The nominations for the Vezina Trophy were announced today. I can understand two of the nominations – Tuukka Rask and Ben Bishop. I’m 99 percent certain that Tuukka will get it. What I don’t understand is why the third nominee, Semyon Varlamov, was even considered. It’s not because he was a bad goalie; he was far from that. It’s because of the message his nomination sends, which is who cares about what you do off the ice, all that matters is how well you play.
This all goes back to October 2013. Varlamov was arrested in Denver for assaulting his girlfriend. Rape culture reared its ugly head almost immediately, with Colorado Avalanche fans (and Varlamov fans in Russia) doing a ton of slut shaming and victim blaming and declaring Varlamov’s innocence. The victim, Evgenia, and her family received death threats in Russia. To make matters worse, Russian fans adopted this wild conspiracy theory that it was all a trick to keep Varlamov from playing in the Olympics so the Russian team would tank (they did that anyway, with him on the team). I really bristled when I’d read that general manager Joe Sakic and coach Patrick Roy (himself a domestic abuser) said they’d sat down with their goalie and believed his side of the story. I shouldn’t have been surprised at that, I guess.
We later found out through interviews with Evgenia that this wasn’t the first time Varlamov had done this. Sadly, the reason she didn’t report the prior incidents is because they occurred in countries that overlook or completely ignore domestic abuse. Russia is the worst for a lot of reasons, and this is one of them.
Yes, the charges brought against Varlamov were eventually dropped, but not because nothing happened. In the criminal justice realm, there’s a difference between innocent and not guilty. Innocent means you didn’t do it at all. Not guilty means you most likely did it, but the burden of proof wasn’t met. Oh, and that burden of proof, on the shoulders of the prosecution, is called “beyond a reasonable doubt”. The threshold for that is 95 percent – a jury has to be 95 percent certain that the accused is guilty. The prosecutors in Denver didn’t have enough to meet that 95 percent.
The narrative surrounding Varlamov and his nomination points to rape culture. Famous athlete is accused of sexual assault/domestic abuse, but nothing will come of it because either charges are dropped or never even filed in the first place. He does well, and anyone who mentions what he did is met with “how dare you talk about this, he’s innocent”. Bonus “he overcame adversity to be the best”, which makes me sick because people who say that believe that charges of abuse or assault are a hardship that one must rise above. Those people are gross.
It’s the same narrative that fuels the howling over fans continually pointing out that Tampa Bay Rays pitcher Josh Lueke raped a girl in 2008. Some don’t want that mentioned because “he’s redeemed himself”. What does redemption mean, that he’s done well since it happened? That doesn’t erase what he did.
It’s the same narrative that came to light when Jameis Winston won the Heisman Trophy last year.
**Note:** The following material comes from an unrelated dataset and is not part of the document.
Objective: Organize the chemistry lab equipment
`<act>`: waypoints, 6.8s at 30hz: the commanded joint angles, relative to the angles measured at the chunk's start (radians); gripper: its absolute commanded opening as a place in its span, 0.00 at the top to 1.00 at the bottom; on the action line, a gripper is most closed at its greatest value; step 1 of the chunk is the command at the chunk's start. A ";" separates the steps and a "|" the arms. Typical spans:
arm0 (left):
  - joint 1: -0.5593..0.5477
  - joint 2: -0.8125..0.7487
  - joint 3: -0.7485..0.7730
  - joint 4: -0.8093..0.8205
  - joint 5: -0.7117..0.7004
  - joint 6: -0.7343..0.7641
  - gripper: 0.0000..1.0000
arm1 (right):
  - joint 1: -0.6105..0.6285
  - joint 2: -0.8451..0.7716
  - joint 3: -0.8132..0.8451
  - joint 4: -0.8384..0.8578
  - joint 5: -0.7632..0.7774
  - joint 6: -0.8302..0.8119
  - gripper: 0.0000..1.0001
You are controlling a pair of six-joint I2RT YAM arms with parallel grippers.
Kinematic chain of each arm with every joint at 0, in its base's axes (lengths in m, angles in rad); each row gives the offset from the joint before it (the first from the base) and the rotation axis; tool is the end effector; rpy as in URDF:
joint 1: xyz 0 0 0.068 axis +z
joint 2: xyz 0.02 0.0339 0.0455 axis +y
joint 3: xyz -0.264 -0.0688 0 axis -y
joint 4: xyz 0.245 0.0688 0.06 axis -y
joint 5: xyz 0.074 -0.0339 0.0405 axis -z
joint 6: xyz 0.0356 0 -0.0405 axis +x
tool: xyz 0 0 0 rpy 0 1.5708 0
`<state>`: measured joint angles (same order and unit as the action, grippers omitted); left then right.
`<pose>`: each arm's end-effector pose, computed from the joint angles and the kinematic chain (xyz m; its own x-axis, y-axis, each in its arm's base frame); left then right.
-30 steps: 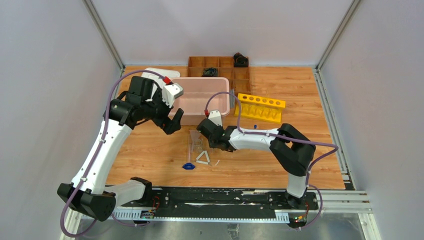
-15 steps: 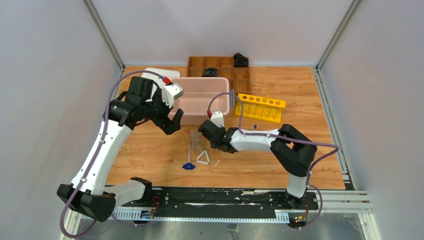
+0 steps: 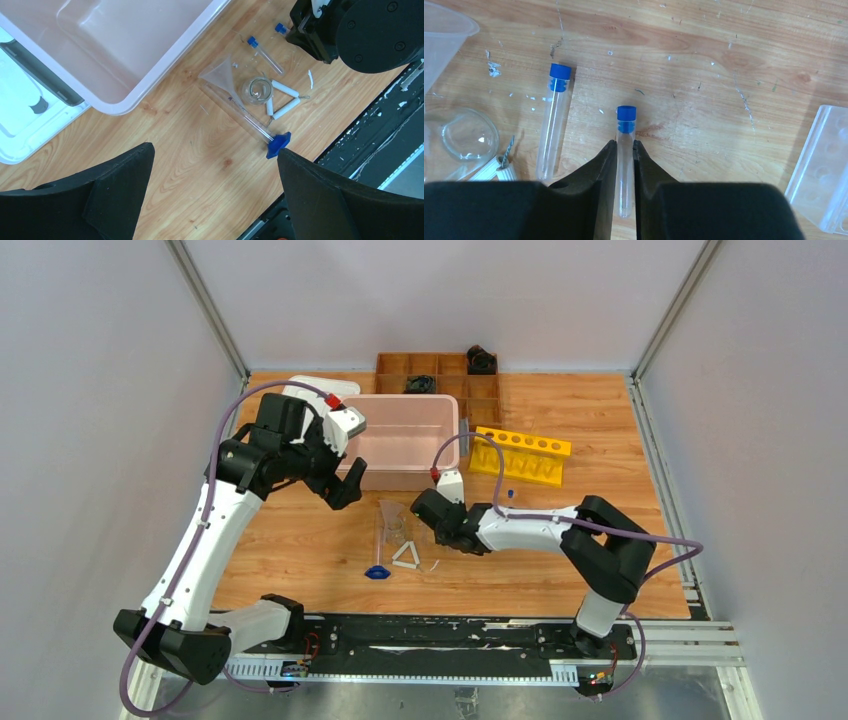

He was accused of sexually assaulting a young woman, but of course he claimed it was consentual. No charges were brought against him by the state (although there’s a federal investigation now).
It’s the same narrative that popped up here in Ohio. Remember the rape case in Steubenville? Instead of sympathizing with the victim, it was “these poor boys have their lives ruined now”, mostly from the media. No mention of how shattered their victim’s life is and always will be to some extent.
I could go on about rape culture and give you stats on reporting assault, but I get too angry about it. I’m disappointed in the general managers who thought Varlamov deserved a nomination, thus diminishing and dismissing what he did. No amount of praise will ever take away the fact that he’s an awful human being.
So, to summarize my thoughts on this year’s Vezina nominees: 18-3-204. No matter how far the Avs go in the playoffs, don’t forget that number.